How It Works¶
Overview¶
When you submit a Reel URL, instatollm automatically:
- Downloads the video from Instagram
- Analyzes it using Google Gemini AI — reading video, audio, and on-screen text in a single pass
- Returns a structured JSON description ready to use in any LLM or workflow
The entire process takes 20–90 seconds depending on video length.
Async processing¶
Analysis is asynchronous. When you submit a URL, you get a job ID immediately.

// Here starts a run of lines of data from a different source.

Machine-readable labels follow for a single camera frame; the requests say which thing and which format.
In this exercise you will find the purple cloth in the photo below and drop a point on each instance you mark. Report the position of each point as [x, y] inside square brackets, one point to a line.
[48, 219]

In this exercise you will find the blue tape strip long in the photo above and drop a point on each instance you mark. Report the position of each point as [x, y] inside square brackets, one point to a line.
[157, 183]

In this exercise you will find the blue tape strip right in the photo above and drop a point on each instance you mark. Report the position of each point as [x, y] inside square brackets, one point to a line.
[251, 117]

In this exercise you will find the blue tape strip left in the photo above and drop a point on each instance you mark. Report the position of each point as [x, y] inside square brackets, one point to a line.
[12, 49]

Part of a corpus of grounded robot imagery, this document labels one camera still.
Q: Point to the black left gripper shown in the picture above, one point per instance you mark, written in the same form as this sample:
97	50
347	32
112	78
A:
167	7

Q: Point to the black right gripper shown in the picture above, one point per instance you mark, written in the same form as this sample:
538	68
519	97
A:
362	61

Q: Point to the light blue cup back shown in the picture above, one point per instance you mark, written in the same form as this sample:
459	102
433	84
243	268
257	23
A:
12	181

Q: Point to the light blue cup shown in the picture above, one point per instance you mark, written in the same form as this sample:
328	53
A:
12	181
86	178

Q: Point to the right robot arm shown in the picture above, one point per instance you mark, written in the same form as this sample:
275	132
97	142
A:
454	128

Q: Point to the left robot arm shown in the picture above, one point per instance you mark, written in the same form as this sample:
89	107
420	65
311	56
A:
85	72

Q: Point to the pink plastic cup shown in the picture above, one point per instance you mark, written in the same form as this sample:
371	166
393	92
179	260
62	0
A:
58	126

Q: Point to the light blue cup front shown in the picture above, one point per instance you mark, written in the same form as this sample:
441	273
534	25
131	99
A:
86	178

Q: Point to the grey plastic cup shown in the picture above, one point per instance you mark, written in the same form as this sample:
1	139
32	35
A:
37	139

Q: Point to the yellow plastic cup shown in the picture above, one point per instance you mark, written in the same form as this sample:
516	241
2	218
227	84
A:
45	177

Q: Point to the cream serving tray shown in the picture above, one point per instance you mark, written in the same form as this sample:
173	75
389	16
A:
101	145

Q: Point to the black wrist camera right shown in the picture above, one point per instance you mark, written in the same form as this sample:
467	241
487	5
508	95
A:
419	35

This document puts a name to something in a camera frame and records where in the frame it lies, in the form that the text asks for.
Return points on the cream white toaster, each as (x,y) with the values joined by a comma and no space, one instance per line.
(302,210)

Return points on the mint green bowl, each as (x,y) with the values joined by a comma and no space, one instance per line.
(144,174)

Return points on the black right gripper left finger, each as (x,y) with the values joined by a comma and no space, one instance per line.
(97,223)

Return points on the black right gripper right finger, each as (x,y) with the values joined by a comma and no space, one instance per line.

You then poll to check when it's done.
Submit URL → { id: 42, status: "pending" }
Poll every 5s → status: "processing"
Poll again → status: "done", result: { ... }
This design means:
- Your request returns instantly — no waiting for the full analysis
- You can submit multiple Reels simultaneously
- Network timeouts are never an issue
What gets extracted¶
Gemini AI reads the full video in one pass — visual frames, audio, and any text on screen:
| What | Where in response |
|---|---|
| What's happening visually | visual.description |
| Where it takes place | visual.setting |
| Objects and people | visual.subjects |
| All text visible on screen | visual.text_on_screen |
| Verbatim speech | audio.transcript |
| Spoken language | audio.language |
| Background music | audio.has_music, audio.music_description |
| Content topics | content.topics |
| Opening hook | content.hooks |
| Call to action | content.call_to_action |
| Key moments with timestamps | content.key_moments |
| Video format & tone | metadata.format, metadata.sentiment |
| Target audience | metadata.target_audience |
| Engagement metrics | platform_meta.like_count, platform_meta.view_count |
Re-queryable¶
Once a Reel is analyzed, the video stays available for 48 hours so you can ask follow-up questions without resubmitting it.
This feature is available in the dashboard — full API support coming soon.